The trial mentioned above [138] was conducted at two centers in the United States. The study included patients with confirmed genetic diagnosis of RPE65-associated inherited retinal dystrophy, age ≥3 years, bilateral BCVA of no more than 20 / 60 and/or visual field <20° in any meridian, and sufficient viable retina. A total of 31 patients satisfying the criteria mentioned above were enrolled and randomly assigned (2:1) to the intervention (n = 21) or control arm (n = 10). Of this number, 29 patients eventually entered the study, among them 20 from the intervention arm and nine from the control arm. Patients from the intervention arm received 1.5 × 1011 vector genomes (vg) of VN in a total volume of 0.3 mL as a subretinal injection to the first eye, followed by the injection to the second eye 6 to 18 days later. No sham procedure was performed in patients from the control arm, but they underwent the same efficacy testing as those from the intervention arm. After a 1-year follow-up, mean bilateral change in a standardized multiluminance mobility testing (MLMT) score was significantly higher in the intervention arm than in the control arm (1.8 ± 1.1 vs. 0.2 ± 1.0, p = 0.0013), with 13 participants (65%) from the intervention arm but none from the control arm passing the test at the lowest possible luminance level (1 lux). While the mean white light full-field stimulus threshold (FST) in the intervention arm improved substantially, by more than 2 log cd · sec/m2 by day 30 postinjection, and then remained stable till the end of the follow-up at 1 year, no clinically meaningful change in mean white light FST was observed in the control arm (between-group difference −2.11 log cd · sec/m2, p = 0.0004).

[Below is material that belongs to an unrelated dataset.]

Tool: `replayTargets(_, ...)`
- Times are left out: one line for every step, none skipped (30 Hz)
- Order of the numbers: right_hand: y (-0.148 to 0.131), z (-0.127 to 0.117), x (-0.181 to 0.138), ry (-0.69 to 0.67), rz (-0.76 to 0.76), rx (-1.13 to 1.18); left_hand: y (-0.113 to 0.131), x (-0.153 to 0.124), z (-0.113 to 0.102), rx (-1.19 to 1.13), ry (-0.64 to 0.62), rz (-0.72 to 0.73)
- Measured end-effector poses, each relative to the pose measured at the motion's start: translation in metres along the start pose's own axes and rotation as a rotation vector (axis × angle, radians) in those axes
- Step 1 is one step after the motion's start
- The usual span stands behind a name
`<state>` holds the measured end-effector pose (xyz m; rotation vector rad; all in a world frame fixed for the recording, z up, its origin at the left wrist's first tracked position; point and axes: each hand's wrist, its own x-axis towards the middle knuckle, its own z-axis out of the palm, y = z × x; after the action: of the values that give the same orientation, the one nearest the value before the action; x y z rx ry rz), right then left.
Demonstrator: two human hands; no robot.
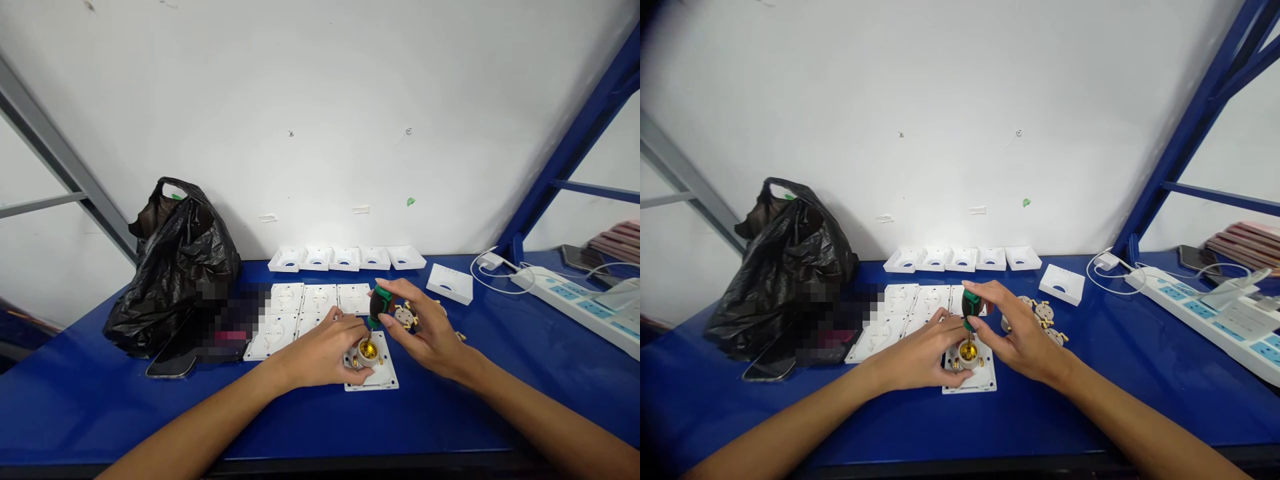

Meanwhile, some benefits in terms of BCVA were observed as well, with a 9.0 and 1.6 letter improvement in the intervention and control arm, respectively, when averaged for both eyes (difference 7.4 letters, p = 0.0469). As per visual field testing, the intervention arm performed significantly better in terms of the mean sum total degrees of Goldman visual field (GVF; III4e) and macula sensitivity threshold on Humphrey visual field testing, whereas no significant between-group difference was observed in Humphrey foveal sensitivity threshold. No product-related adverse events or deleterious immune responses were recorded. The majority of ocular adverse events (most commonly eye inflammation, elevated intraocular pressure, and cataract) were mild in severity. Two patients experienced serious adverse events unrelated to the study product [138].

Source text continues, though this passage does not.